Breakthrough growth opportunities must have the promise of producing breakthrough returns on the investment to merit the risk. Our experience is that they can.
The article, Managing Your Innovation Portfolio by Bansi Nagji and Geoff Tuff, in the May issue of the Harvard Business Review provides a matrix as a tool for strategically managing your innovation risks for the highest returns.
Three horizons and how to invest
The three growth horizons are: Core, Adjacency and Transformational (Breakthrough). Now, overlay these horizons on your most attractive Strategic Frontier: that area of potential innovative growth inside or, importantly, outside today’s business model. (Think iTunes for Apple or pharmaceuticals for 3M)
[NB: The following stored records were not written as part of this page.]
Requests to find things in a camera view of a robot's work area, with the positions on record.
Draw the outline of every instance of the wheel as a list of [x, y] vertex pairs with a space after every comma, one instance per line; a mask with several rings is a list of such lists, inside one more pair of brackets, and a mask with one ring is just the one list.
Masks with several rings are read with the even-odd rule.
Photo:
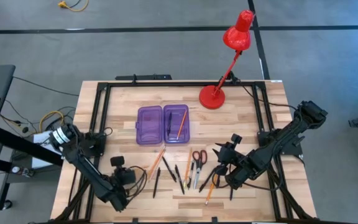
[[12, 207], [12, 202], [10, 201], [10, 200], [6, 200], [5, 202], [4, 202], [4, 207], [2, 208], [3, 210], [7, 210], [7, 209], [9, 209], [9, 208], [11, 208]]

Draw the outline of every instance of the red desk lamp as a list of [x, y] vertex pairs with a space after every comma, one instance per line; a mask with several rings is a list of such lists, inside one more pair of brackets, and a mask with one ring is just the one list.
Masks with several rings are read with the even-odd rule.
[[200, 103], [208, 109], [218, 109], [224, 103], [224, 92], [221, 90], [223, 83], [226, 81], [229, 72], [233, 68], [243, 50], [247, 50], [251, 45], [251, 39], [249, 34], [249, 27], [254, 19], [254, 14], [250, 10], [244, 10], [240, 13], [235, 26], [230, 27], [223, 35], [223, 42], [230, 48], [236, 50], [236, 56], [234, 56], [226, 74], [219, 82], [218, 86], [206, 86], [200, 92]]

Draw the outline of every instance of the container lid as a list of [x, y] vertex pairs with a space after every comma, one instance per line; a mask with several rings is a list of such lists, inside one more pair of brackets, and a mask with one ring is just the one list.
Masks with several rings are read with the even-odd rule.
[[146, 106], [137, 112], [136, 142], [138, 144], [158, 144], [162, 142], [162, 107]]
[[[164, 106], [164, 140], [166, 143], [187, 143], [190, 140], [189, 107], [187, 105]], [[186, 114], [183, 127], [177, 140], [183, 116]]]

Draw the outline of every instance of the concrete floor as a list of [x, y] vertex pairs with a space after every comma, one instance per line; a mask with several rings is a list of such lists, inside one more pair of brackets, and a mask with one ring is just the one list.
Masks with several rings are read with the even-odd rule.
[[[248, 8], [243, 0], [94, 0], [84, 12], [72, 13], [59, 9], [57, 2], [0, 0], [0, 29], [229, 26]], [[260, 26], [358, 25], [358, 1], [259, 0], [255, 9]], [[176, 80], [217, 78], [234, 55], [222, 35], [0, 34], [0, 64], [16, 65], [17, 77], [70, 93], [78, 93], [83, 80], [133, 73], [167, 73]], [[347, 124], [358, 116], [358, 30], [262, 31], [261, 36], [270, 77], [283, 80], [290, 104], [313, 100], [329, 113], [324, 126], [307, 132], [302, 144], [319, 218], [358, 223], [358, 130]], [[262, 79], [254, 40], [234, 73], [243, 80]], [[50, 110], [75, 106], [77, 100], [18, 80], [7, 99], [34, 121]], [[19, 119], [9, 105], [2, 114]], [[5, 150], [1, 156], [9, 158], [10, 153]], [[8, 197], [16, 203], [0, 212], [0, 223], [48, 220], [57, 180], [12, 185]]]

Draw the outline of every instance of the lamp shade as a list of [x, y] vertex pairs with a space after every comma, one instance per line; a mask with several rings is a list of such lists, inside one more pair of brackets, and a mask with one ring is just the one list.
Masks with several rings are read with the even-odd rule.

The HBR article recommends investing 70% in the Core, 20% in the Adjacencies and 10% in Breakthroughs to receive inverse returns of 10% from the Core, 20% from Adjacencies and 70% from Breakthroughs for the high performers. So, if your “Innovation” budget is $100 million, invest $10 million in Breakthrough for a $70 million (7X) return. Reasonable?
How high can the ROI go?
We believe you can do even better. We know of companies that commit to achieving Breakthroughs seeing returns of 50X or more. Is it worth the risk? We believe it is.
Have you budgeted 10% of your growth budget for Breakthroughs? If not, why not? Our experience proves it is worth the risk.